### THE TASK:
Please find every line in the entries below that contains the string "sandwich", and copy it.

### LISTED ENTRIES:
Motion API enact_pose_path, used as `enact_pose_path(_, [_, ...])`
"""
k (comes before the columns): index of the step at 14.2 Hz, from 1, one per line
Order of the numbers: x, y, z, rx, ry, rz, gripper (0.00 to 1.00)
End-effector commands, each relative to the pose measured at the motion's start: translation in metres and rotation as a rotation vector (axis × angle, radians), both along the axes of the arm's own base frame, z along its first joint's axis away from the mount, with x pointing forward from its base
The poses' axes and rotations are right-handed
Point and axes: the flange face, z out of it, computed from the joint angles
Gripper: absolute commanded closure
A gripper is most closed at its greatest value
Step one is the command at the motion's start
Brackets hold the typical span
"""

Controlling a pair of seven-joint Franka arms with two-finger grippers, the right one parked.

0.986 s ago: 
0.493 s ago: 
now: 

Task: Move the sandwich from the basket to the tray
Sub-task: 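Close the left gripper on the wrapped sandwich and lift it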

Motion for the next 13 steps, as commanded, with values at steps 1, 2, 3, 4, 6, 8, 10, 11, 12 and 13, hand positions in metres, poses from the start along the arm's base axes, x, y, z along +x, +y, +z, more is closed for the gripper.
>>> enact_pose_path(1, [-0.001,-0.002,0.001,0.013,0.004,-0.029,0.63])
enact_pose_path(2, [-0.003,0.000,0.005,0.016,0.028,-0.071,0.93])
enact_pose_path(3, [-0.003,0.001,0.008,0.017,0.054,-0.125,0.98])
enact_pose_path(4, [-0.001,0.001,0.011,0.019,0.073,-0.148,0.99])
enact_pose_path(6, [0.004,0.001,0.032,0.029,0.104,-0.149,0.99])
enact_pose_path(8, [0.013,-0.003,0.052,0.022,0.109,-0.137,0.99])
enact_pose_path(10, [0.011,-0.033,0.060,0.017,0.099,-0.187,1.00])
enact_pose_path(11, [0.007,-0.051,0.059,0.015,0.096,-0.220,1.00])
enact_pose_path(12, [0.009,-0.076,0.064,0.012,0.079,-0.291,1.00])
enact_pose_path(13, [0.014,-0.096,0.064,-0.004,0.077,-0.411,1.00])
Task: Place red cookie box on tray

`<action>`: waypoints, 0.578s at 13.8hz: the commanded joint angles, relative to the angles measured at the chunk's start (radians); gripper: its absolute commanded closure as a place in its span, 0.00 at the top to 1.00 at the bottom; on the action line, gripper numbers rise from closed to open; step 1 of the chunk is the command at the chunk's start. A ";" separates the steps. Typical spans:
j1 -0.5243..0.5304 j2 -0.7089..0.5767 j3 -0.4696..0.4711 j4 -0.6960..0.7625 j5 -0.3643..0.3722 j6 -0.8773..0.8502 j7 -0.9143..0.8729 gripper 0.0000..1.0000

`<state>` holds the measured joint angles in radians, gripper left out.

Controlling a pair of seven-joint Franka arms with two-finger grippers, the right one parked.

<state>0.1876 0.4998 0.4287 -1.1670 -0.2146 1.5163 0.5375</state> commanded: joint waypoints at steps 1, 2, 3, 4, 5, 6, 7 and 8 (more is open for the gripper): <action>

### FINAL ANSWER:
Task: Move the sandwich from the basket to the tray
Sub-task: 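Close the left gripper on the wrapped sandwich and lift it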

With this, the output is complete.